* TASK DATA
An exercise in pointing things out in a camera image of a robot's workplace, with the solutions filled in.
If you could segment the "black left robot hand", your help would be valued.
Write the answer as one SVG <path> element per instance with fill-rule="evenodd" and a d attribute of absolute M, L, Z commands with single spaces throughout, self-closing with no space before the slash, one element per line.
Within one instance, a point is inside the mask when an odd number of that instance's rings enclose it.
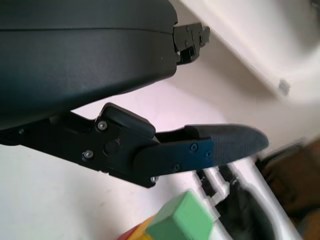
<path fill-rule="evenodd" d="M 210 37 L 178 25 L 168 0 L 3 0 L 0 143 L 24 146 L 151 188 L 157 177 L 226 165 L 269 145 L 239 124 L 157 132 L 107 103 L 95 119 L 74 109 L 172 77 Z"/>

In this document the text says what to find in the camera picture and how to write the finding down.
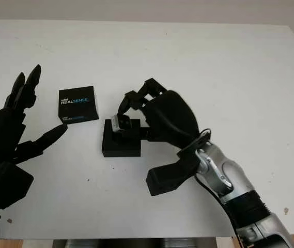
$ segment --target robotic arm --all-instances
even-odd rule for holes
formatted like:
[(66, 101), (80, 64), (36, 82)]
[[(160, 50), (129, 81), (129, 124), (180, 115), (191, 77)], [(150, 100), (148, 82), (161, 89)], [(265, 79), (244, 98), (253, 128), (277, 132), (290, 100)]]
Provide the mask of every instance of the robotic arm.
[(24, 110), (34, 105), (35, 87), (39, 83), (41, 67), (37, 65), (25, 82), (23, 73), (17, 77), (11, 94), (0, 110), (0, 209), (5, 209), (25, 197), (33, 176), (17, 164), (42, 155), (67, 130), (66, 125), (45, 133), (36, 141), (19, 143), (25, 130)]
[[(154, 97), (150, 101), (145, 98), (148, 94)], [(149, 128), (132, 130), (130, 118), (124, 115), (129, 108), (142, 111)], [(164, 141), (181, 149), (176, 163), (148, 172), (146, 182), (151, 195), (175, 190), (194, 176), (221, 204), (241, 245), (294, 248), (291, 235), (260, 200), (242, 168), (210, 141), (210, 129), (199, 132), (193, 112), (176, 92), (166, 90), (154, 79), (147, 80), (138, 92), (125, 94), (112, 128), (122, 136)]]

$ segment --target white tabletop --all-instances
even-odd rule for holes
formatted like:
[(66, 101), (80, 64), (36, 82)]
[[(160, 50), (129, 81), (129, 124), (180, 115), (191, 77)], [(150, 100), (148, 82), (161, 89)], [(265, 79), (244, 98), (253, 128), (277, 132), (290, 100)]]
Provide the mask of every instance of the white tabletop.
[(60, 124), (59, 89), (94, 85), (100, 119), (70, 125), (43, 156), (20, 165), (34, 182), (2, 212), (0, 237), (233, 234), (221, 207), (193, 179), (150, 196), (147, 172), (176, 161), (174, 147), (142, 142), (141, 158), (103, 157), (104, 120), (124, 93), (150, 77), (181, 94), (200, 128), (212, 129), (212, 140), (294, 233), (294, 34), (288, 27), (0, 21), (0, 108), (18, 73), (36, 64), (42, 75), (22, 141)]

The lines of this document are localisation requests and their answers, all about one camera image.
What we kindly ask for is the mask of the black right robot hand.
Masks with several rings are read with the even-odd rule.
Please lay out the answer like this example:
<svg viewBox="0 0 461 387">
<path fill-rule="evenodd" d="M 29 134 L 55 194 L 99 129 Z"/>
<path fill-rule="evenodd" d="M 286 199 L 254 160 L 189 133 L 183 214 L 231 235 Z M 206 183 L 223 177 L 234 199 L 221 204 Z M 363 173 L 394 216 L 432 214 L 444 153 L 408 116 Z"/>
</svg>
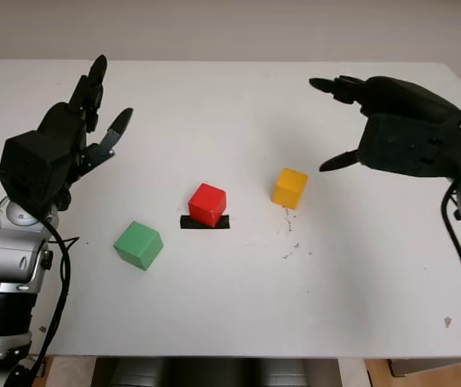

* TASK REQUIREMENTS
Write out every line of the entries above exactly, and omit their pictures.

* WRITTEN REPLY
An exercise in pointing things out in a camera image of a robot's workplace, with the solutions filled in.
If you could segment the "black left robot hand", your help would be valued.
Write the answer as one SVG <path> element per instance with fill-rule="evenodd" and a d attribute of absolute M, L, Z commands with single spaces throughout, self-closing with no space before the slash, one element per line.
Within one instance, a point is inside the mask when an odd number of that instance's rings enclose it.
<path fill-rule="evenodd" d="M 210 37 L 178 25 L 168 0 L 3 0 L 0 143 L 24 146 L 151 188 L 157 177 L 226 165 L 269 145 L 239 124 L 157 132 L 107 103 L 95 119 L 74 109 L 172 77 Z"/>

In this document the text says what to find in the camera picture and how to write the finding down.
$ segment --target robotic arm --all-instances
even-odd rule for holes
formatted like:
[(66, 101), (80, 64), (36, 82)]
[[(160, 50), (129, 81), (129, 124), (180, 115), (191, 77)], [(150, 100), (148, 82), (161, 89)], [(265, 79), (244, 98), (253, 128), (277, 132), (290, 100)]]
Provide the mask of every instance of the robotic arm.
[(24, 110), (34, 105), (35, 87), (39, 83), (41, 67), (37, 65), (25, 82), (23, 73), (17, 77), (11, 94), (0, 110), (0, 209), (5, 209), (25, 197), (33, 176), (17, 164), (42, 155), (67, 130), (66, 125), (45, 133), (36, 141), (19, 143), (25, 130)]
[[(154, 97), (150, 101), (145, 98), (148, 94)], [(149, 128), (132, 130), (130, 118), (124, 115), (129, 108), (142, 111)], [(164, 141), (181, 149), (176, 163), (148, 172), (146, 182), (151, 195), (175, 190), (194, 176), (221, 204), (241, 245), (294, 248), (291, 235), (260, 200), (242, 168), (210, 141), (210, 129), (199, 132), (193, 112), (176, 92), (166, 90), (154, 79), (147, 80), (138, 92), (125, 94), (112, 128), (122, 136)]]

$ segment --target white tabletop --all-instances
even-odd rule for holes
formatted like:
[(66, 101), (80, 64), (36, 82)]
[[(160, 50), (129, 81), (129, 124), (180, 115), (191, 77)], [(150, 100), (148, 82), (161, 89)], [(265, 79), (244, 98), (253, 128), (277, 132), (290, 100)]]
Provide the mask of every instance of the white tabletop.
[(60, 124), (59, 89), (94, 85), (100, 119), (70, 125), (43, 156), (20, 165), (34, 182), (2, 212), (0, 237), (233, 234), (221, 207), (193, 179), (150, 196), (147, 172), (176, 161), (174, 147), (142, 142), (141, 158), (103, 157), (104, 120), (124, 93), (150, 77), (181, 94), (200, 128), (212, 129), (212, 140), (294, 233), (294, 34), (288, 27), (0, 21), (0, 108), (18, 73), (36, 64), (42, 75), (22, 141)]

The lines of this document are localisation requests and their answers, all about one camera image.
What we kindly ask for is the mask of the black right robot hand.
Masks with several rings are read with the even-odd rule.
Please lay out the answer like this example:
<svg viewBox="0 0 461 387">
<path fill-rule="evenodd" d="M 29 134 L 55 194 L 99 129 Z"/>
<path fill-rule="evenodd" d="M 286 199 L 254 160 L 189 133 L 183 214 L 231 235 Z M 206 183 L 223 177 L 234 199 L 221 204 Z M 363 173 L 394 216 L 432 214 L 444 153 L 408 116 Z"/>
</svg>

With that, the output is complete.